## What is required
The answer must be a single number: the count of lines in the data below that hold the word "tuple".

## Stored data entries

____________________

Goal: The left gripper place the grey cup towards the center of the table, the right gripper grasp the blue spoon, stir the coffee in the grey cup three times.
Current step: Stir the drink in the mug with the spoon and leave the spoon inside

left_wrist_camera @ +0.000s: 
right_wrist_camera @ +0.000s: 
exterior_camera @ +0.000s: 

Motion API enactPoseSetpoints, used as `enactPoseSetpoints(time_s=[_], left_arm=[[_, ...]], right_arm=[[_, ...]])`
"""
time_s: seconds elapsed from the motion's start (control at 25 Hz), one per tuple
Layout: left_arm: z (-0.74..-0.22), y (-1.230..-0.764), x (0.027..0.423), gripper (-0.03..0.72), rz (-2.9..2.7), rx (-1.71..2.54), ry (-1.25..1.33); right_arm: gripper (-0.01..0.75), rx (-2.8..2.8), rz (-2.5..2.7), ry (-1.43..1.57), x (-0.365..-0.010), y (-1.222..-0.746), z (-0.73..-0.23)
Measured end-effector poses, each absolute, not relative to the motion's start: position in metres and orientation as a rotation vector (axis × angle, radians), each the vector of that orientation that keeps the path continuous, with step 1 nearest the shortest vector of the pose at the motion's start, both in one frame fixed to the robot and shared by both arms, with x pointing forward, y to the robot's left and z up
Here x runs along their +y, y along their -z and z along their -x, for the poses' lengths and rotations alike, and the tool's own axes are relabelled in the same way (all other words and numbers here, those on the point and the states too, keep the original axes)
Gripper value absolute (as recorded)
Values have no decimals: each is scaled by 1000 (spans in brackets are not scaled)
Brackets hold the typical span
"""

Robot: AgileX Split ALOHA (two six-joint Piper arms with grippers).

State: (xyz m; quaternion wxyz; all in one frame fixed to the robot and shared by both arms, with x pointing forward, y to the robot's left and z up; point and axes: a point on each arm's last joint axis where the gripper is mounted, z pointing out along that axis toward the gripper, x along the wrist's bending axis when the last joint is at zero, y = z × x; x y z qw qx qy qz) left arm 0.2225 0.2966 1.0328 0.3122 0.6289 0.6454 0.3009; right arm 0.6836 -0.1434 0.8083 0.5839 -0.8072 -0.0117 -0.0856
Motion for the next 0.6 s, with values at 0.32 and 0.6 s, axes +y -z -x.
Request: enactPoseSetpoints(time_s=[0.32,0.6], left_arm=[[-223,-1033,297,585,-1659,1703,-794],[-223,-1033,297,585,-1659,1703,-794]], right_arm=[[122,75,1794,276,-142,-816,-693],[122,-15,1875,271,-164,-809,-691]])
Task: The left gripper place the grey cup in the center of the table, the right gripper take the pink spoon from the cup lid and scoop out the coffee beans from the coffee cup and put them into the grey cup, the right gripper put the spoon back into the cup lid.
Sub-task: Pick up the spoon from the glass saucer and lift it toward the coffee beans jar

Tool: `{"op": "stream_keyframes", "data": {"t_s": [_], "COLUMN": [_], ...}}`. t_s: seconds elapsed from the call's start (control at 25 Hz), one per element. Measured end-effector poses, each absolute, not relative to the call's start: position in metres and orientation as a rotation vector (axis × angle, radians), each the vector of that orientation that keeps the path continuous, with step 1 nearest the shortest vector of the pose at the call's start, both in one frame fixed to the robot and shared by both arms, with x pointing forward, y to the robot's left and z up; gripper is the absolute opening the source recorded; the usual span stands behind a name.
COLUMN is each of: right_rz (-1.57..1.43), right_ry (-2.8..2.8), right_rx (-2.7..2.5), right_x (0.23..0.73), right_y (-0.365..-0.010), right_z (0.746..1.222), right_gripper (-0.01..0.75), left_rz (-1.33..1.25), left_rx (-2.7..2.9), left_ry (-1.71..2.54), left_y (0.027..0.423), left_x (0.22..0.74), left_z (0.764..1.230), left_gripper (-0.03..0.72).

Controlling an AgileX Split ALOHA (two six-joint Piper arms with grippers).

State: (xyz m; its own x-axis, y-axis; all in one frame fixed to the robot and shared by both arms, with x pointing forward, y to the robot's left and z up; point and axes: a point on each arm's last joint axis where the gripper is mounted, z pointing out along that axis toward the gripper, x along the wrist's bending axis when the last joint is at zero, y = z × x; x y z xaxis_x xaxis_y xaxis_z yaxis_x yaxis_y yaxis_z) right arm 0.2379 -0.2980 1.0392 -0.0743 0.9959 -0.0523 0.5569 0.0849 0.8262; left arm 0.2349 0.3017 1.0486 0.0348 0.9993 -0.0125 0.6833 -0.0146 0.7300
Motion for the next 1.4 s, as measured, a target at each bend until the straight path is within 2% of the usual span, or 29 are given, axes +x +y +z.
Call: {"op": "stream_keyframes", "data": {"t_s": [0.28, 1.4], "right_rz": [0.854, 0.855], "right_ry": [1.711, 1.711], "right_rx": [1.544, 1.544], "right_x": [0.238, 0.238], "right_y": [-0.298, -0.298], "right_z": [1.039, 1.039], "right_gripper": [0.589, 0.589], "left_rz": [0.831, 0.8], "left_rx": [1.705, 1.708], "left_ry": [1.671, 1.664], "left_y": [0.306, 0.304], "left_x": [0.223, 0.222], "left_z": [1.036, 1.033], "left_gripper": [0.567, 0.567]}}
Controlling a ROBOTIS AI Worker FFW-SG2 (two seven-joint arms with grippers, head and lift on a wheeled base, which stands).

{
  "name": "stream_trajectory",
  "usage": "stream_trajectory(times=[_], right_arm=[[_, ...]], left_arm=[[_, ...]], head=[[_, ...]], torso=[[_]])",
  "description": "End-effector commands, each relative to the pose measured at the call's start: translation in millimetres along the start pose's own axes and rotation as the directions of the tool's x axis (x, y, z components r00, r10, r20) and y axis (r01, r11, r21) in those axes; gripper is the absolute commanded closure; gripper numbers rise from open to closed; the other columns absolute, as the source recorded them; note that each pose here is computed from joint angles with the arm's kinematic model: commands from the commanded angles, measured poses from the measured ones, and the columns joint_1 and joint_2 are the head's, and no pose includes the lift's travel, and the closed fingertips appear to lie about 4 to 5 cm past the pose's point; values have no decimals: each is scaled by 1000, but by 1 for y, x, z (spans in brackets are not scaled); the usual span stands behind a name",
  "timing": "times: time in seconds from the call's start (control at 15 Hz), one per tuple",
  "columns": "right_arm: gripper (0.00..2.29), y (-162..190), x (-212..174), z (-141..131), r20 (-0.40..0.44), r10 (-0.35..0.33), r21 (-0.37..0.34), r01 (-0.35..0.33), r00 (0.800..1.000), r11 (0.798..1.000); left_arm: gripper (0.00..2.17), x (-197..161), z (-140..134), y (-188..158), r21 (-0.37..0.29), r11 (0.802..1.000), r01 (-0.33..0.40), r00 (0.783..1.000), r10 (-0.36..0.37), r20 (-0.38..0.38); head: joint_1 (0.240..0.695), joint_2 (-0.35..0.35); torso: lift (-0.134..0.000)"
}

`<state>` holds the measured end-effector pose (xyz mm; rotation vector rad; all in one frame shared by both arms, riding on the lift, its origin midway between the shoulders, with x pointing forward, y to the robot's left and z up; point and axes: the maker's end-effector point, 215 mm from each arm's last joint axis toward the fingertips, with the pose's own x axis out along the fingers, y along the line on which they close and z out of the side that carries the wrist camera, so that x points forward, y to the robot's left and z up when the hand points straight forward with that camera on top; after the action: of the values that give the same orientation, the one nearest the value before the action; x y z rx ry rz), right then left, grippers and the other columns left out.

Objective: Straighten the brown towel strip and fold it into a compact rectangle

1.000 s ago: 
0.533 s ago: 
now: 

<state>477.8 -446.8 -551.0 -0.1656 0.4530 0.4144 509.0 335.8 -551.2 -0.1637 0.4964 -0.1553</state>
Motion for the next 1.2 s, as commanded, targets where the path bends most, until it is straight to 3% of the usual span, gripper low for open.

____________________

## Output
2